More recently, we have seen the emergence of plant-based meat alternatives that actually taste like meat. One of the more well known of these companies is Beyond Meat. The company aims to create a synthetic meat product that tastes exactly the same as the meat that it is replicating. These plant-based products are available at over 112 000 grocery stores, restaurants and other outlets. You can find the patties and mince at Woolies if you would like to give them a try.
Learn more about Beyond Meat and the man behind the company:
– https://www.npr.org/2017/02/16/515420148/live-episode-beyond-meat-ethan-brown
Another well-known development within green biotech is “golden rice”. The modified food contains the genes of daffodil to enhance the vitamin A within the rice. In Asia, over 230 million people suffer from a vitamin A deficiency and “golden rice” aims to improve their quality of life. The development has however come under scrutiny for ideological reasons and the availability has been curtailed due to cost.
The environmental aspect of biotech is referred to as grey. Within grey biotech the focus is on the removal of pollutants and contaminants using micro-organisms and plants to isolate and dispose of substances. Grey biotech has a large focus on water and soil purification. Over the years, humanity has contaminated water sources and the soil. The sustainability of the planet is largely dependent on how we rectify the ills of our past. As the population grows, it is even more important that we determine a course of action which allows for a cleaner environment.
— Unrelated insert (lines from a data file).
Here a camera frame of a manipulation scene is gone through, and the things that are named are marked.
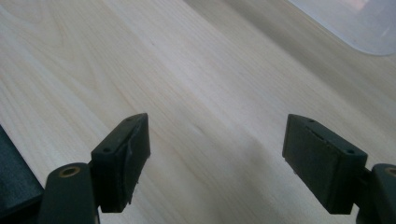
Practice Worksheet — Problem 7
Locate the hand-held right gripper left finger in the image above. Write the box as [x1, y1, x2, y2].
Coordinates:
[90, 112, 151, 214]

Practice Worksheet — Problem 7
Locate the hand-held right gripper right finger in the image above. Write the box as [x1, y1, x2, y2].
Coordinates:
[281, 113, 369, 216]

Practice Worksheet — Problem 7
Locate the dark flat panel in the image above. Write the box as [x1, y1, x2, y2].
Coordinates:
[0, 124, 45, 218]

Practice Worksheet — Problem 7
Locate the translucent plastic container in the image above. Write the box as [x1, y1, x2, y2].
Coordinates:
[288, 0, 396, 57]
Over 70% of the earth’s surface is covered by water, yet less than 1% is accessible fresh water. Global water demand is expected to reach 4 350 billion cubic meters by 2040. Historically, water demand growth has been twice that of population growth. The treatment of wastewater industry is expected to grow to USD 15 billion by 2024. Biocides and disinfectants are expected to account for the majority of this market.
Through the study of micro-organisms, scientists have found certain bacteria which are able to eat plastics. The micro-organisms are additionally used for soil treatment, oil spillages and radioactive contamination, through a process of bioremediation. Various bioremediation techniques have been developed, but the employment choice is dependent on factors such as the type of contamination, the location, associated cost and duration.
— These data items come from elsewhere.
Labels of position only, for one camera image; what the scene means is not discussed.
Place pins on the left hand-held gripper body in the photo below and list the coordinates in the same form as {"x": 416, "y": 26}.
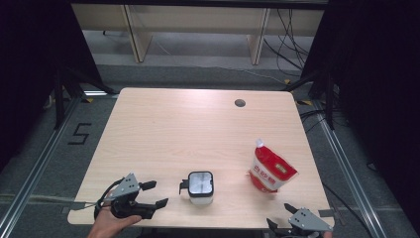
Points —
{"x": 127, "y": 185}

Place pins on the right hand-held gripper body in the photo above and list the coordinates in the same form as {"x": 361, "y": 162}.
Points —
{"x": 308, "y": 219}

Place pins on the red and white spout pouch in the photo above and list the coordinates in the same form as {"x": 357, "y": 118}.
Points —
{"x": 272, "y": 170}

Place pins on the clear jar with black lid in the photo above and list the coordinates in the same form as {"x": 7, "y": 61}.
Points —
{"x": 200, "y": 185}

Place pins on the person's right hand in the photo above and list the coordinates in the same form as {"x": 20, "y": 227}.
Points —
{"x": 327, "y": 235}

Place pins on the person's left hand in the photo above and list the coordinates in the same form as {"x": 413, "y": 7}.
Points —
{"x": 109, "y": 223}

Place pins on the black metal stand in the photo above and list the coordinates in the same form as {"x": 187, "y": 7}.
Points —
{"x": 59, "y": 99}
{"x": 329, "y": 99}

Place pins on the dark curtain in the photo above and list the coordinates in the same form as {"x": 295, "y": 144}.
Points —
{"x": 29, "y": 66}
{"x": 379, "y": 82}

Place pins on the light wooden shelf unit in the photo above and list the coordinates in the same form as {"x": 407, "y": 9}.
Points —
{"x": 198, "y": 20}

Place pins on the aluminium floor rail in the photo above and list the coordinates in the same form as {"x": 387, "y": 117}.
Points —
{"x": 36, "y": 165}
{"x": 350, "y": 178}
There is still a lot of room for development within this sphere of biotech.
The use of resources found amongst marine life is referred to as blue biotech. The findings are incorporated into other spheres of biotech and used to create industrial products and applications, such as medicines, cosmetics, food and food supplements.
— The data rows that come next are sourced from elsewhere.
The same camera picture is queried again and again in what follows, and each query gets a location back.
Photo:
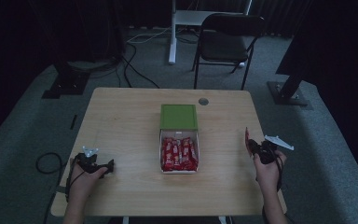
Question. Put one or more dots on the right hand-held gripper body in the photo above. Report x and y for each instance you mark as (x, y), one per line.
(267, 154)

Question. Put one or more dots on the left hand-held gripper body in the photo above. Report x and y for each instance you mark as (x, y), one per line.
(88, 161)

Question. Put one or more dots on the red snack packet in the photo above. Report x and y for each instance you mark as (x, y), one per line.
(247, 140)

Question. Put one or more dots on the pile of red packets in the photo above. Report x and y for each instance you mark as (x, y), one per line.
(180, 155)

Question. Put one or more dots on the white box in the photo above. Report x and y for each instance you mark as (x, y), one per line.
(179, 133)

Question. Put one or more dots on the person's left hand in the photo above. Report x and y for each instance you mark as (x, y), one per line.
(85, 183)

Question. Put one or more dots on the person's right hand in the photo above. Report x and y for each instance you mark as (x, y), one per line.
(268, 175)

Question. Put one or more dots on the black marker pen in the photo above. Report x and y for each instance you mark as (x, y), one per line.
(73, 122)

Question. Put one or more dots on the black stand base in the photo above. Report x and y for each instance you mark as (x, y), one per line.
(66, 85)
(287, 93)

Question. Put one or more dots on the grey round table grommet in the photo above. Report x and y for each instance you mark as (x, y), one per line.
(203, 101)

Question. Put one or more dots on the green box lid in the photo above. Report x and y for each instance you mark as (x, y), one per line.
(179, 116)

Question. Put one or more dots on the black folding chair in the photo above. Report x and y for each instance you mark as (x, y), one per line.
(223, 46)
Closely related to green and grey biotech, brown biotech focuses on desert-like soils and the improvement of their usefulness when it comes to growing crops. The area makes use of GMO (Genetically Modified Organism) technology and the study of plant species that are resistant to dry soils. The aim is to be able to produce commercial crops in areas with low rainfall.
Dark biotech is the study of biotech to produce biological warfare and bioterrorism.
SUPPORTING COLOURS: GOLD AND VIOLET
The use of data, analytics and computing models to support the biotech industry has been labelled as gold. This area focuses on bioinformatics, computer science and nanobiotech.
Violet biotech focuses on the legal and societal issues arising from the biotech industry. Violet biotech arose due to the controversial nature of the industry. The area focuses on biosecurity and the moral impact of biotechnologies.